I join the Minister in welcoming the Bill. It was prompted by a Law Commission report in the days when we had a Labour Administration. The recommendations were made back in 2009, and I am glad that the present Government have seen fit to accept them,
As I said earlier, these are incredibly important changes. They put some of the more opaque and obscure elements of common law and voluntary codes into a more statutory form, thus placing them beyond doubt. They update the law in relation to pre-contractual disclosure and clarify the rules about misrepresentation, making a distinction between consumers who, perhaps unknowingly, misrepresent their circumstances, and those who knowingly mislead insurers.
There have been circumstances in which insurers have used the opacity of the common law to take advantage of consumers who were unable to make a claim because they did not disclose a particular aspect of their lives to the insurer at the time of the contract. In some particularly insidious examples, people who had developed cancer or multiple sclerosis were unable to receive insurance payments because, although they had not known that early symptoms might develop into a more serious long-term condition, their insurers told them that they should have mentioned a tingle in their feet, or some other symptom that no one would expect to be the beginning of a more serious disease.
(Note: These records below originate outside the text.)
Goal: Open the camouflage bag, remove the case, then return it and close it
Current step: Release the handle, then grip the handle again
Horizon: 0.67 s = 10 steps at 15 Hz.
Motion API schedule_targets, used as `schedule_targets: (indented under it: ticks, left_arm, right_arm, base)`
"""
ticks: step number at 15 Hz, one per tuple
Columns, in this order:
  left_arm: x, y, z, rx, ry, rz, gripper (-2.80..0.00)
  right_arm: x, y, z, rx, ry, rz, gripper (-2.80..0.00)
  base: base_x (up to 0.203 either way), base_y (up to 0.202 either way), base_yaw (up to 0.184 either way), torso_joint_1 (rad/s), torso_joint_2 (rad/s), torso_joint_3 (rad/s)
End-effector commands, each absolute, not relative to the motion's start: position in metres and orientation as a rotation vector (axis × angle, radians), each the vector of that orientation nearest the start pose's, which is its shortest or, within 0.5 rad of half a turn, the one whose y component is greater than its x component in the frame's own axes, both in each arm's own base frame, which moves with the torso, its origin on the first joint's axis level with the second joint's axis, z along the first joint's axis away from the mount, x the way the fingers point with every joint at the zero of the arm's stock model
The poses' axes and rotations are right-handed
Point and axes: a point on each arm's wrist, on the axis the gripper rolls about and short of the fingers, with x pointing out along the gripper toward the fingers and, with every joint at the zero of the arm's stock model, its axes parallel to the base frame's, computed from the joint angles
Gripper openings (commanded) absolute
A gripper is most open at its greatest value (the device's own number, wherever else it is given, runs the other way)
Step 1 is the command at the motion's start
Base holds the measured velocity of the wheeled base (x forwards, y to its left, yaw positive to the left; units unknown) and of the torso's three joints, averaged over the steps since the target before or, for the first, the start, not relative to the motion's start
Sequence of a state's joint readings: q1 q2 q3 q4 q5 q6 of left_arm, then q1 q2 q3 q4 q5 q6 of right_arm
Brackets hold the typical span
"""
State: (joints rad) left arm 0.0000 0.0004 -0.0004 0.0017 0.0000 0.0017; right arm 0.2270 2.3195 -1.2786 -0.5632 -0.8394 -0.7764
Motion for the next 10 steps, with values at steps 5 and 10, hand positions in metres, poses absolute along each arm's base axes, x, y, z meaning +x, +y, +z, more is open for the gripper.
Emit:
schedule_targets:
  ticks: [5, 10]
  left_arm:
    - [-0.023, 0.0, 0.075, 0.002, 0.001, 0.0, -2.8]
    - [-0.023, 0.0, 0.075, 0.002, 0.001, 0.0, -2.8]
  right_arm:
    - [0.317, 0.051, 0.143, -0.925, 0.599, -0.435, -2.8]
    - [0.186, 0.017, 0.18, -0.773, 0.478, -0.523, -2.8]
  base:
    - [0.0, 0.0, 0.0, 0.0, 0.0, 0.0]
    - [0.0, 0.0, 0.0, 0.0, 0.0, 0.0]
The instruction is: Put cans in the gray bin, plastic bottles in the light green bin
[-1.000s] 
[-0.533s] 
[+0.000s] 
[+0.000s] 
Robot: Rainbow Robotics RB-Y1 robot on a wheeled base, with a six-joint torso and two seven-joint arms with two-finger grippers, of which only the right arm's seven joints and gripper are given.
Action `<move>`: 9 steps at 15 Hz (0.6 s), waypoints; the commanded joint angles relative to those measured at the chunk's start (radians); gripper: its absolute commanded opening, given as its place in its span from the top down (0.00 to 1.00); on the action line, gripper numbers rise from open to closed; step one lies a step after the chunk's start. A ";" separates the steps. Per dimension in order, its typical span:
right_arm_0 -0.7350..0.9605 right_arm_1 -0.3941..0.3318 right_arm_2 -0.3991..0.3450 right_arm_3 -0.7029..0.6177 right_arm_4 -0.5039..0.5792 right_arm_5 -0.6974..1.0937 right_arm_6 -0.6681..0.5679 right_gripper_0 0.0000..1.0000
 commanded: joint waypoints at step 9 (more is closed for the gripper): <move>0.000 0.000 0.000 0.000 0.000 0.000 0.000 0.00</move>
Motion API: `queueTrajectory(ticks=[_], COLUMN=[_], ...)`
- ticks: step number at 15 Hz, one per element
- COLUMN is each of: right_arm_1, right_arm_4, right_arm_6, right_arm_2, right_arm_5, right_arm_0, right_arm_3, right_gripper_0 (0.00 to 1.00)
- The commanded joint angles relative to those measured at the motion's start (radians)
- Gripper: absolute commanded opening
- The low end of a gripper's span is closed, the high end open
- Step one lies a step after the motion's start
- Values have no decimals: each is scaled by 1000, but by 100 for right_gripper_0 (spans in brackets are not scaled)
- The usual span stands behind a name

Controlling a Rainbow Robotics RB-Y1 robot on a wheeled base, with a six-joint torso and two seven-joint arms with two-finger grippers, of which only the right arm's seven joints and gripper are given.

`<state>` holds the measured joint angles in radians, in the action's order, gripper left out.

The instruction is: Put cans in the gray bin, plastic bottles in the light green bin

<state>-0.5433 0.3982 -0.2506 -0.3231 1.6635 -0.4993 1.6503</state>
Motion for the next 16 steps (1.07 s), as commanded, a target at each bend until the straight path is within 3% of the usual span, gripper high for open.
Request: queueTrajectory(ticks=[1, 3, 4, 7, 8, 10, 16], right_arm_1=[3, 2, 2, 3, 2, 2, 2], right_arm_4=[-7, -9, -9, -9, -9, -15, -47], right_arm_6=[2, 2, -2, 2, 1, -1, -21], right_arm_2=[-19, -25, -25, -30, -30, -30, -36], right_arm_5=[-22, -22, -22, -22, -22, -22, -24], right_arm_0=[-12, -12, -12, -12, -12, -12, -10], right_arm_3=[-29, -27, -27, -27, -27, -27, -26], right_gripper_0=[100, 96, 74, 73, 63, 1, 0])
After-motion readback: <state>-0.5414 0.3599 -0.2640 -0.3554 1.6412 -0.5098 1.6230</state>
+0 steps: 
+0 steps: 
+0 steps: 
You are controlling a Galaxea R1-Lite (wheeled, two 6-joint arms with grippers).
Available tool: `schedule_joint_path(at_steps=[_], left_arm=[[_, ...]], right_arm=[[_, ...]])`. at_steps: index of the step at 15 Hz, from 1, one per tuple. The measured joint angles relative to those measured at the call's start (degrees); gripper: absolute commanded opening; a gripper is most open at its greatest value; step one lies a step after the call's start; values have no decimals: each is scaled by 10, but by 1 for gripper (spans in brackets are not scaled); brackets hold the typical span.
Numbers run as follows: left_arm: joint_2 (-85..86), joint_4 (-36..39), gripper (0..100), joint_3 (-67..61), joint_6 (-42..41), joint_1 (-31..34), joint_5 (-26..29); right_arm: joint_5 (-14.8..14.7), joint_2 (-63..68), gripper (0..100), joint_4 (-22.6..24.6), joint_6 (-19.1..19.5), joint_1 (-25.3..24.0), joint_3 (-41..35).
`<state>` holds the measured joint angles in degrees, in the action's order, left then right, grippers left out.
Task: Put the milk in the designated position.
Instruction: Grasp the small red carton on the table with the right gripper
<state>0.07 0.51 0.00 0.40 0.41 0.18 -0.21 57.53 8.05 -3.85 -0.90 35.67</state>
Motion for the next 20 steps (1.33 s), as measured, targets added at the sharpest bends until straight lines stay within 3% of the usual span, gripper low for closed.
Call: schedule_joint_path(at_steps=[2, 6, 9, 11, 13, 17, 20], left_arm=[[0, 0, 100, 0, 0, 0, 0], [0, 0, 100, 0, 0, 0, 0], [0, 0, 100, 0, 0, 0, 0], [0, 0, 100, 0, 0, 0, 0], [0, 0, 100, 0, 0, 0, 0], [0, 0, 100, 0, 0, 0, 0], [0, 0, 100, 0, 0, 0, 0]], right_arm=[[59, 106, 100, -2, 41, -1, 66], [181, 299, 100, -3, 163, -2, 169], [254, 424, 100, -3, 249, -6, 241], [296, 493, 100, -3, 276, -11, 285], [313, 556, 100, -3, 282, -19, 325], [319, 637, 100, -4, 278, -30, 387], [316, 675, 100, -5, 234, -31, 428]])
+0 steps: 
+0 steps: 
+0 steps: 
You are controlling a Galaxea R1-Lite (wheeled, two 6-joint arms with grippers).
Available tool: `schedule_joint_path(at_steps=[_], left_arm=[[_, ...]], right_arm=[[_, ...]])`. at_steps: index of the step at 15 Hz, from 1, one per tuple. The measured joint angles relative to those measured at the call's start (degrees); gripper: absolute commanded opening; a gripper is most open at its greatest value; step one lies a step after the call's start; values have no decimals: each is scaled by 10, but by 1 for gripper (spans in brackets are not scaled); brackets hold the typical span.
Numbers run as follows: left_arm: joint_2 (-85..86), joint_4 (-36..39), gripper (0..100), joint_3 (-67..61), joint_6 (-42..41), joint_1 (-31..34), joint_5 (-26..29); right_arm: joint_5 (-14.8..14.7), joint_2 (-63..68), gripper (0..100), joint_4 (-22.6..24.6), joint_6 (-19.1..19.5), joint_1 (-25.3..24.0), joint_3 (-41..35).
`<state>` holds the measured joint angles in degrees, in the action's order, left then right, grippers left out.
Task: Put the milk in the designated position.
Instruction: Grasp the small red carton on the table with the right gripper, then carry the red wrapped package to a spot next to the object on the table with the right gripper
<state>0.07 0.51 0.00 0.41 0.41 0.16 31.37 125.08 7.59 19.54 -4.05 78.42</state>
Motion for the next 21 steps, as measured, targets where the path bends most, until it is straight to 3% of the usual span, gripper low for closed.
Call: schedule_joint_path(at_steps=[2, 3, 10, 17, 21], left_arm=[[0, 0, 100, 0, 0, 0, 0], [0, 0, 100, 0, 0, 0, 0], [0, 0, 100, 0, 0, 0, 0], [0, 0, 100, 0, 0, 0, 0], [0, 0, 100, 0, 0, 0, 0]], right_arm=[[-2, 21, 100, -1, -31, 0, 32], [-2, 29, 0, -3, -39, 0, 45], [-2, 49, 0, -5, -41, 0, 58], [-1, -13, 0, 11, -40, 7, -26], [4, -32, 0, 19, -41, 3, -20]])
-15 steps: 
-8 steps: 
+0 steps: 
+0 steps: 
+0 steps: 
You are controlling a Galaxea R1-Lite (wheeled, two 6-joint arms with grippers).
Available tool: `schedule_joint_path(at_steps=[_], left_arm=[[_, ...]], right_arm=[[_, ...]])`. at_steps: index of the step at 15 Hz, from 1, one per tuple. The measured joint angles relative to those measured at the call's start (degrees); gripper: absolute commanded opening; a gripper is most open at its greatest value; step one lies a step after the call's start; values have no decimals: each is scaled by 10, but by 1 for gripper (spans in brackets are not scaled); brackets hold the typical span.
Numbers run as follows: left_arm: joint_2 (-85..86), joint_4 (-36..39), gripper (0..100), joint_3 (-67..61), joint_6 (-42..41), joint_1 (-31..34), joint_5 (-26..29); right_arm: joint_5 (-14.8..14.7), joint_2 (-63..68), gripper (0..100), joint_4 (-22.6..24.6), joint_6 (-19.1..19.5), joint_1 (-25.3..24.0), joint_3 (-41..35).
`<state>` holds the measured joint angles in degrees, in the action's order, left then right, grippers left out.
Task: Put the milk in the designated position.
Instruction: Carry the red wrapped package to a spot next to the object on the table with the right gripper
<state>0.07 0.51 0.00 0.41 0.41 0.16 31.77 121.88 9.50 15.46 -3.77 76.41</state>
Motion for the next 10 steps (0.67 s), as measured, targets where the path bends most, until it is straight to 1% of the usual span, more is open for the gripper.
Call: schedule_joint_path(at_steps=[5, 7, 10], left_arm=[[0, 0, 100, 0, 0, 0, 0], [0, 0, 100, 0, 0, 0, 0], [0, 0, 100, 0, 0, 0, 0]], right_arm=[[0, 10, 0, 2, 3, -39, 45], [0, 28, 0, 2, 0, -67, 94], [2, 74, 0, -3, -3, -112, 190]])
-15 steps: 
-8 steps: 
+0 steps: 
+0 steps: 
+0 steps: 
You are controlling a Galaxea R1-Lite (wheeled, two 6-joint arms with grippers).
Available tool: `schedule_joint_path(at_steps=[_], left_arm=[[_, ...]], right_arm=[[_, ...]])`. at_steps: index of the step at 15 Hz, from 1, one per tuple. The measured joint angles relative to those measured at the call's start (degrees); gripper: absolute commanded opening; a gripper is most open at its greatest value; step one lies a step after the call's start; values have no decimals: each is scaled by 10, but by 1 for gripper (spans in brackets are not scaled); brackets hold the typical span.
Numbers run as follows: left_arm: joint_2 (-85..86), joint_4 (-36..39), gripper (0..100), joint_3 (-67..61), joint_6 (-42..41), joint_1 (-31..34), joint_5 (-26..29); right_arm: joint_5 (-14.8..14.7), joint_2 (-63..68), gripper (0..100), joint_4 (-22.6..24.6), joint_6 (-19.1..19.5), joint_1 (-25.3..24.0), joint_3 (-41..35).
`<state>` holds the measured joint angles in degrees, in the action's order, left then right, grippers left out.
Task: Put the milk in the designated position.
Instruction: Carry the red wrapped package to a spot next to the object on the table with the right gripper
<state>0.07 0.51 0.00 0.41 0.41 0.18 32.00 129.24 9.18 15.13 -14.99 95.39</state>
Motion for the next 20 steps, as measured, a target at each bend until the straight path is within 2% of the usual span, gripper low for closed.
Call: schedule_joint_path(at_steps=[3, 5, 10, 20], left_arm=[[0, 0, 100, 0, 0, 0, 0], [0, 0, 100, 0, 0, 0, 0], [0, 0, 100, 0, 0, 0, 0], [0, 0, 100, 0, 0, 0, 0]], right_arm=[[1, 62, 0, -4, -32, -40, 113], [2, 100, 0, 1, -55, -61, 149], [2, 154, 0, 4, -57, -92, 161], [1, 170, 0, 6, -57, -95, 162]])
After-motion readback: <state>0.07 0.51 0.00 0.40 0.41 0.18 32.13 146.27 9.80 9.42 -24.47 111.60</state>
I am glad that the Bill will close some of those loopholes.
We do not want consumers to have to have recourse only to the Financial Ombudsman Service to gain redress. The current rules are inadequate, we need the courts to be able to rely on clearer legal statute to clarify the arrangements, and the Bill achieves that. It abolishes the consumer duty to volunteer information in a more general, non-specific way. It also clarifies arrangements for group insurance, life insurance and rules on intermediaries. We therefore think this is an important piece of legislation. I am glad we have touched on some of these important questions, including the state of the motor insurance industry and why more action needs to be taken to help consumers in that regard.
Consumer Insurance (Disclosure and Representations) Bill [Lords]
Proceeding contribution from
Chris Leslie
(Labour)
in the House of Commons on Tuesday, 6 March 2012.
It occurred during Debate on bills on Consumer Insurance (Disclosure and Representations) Bill [HL].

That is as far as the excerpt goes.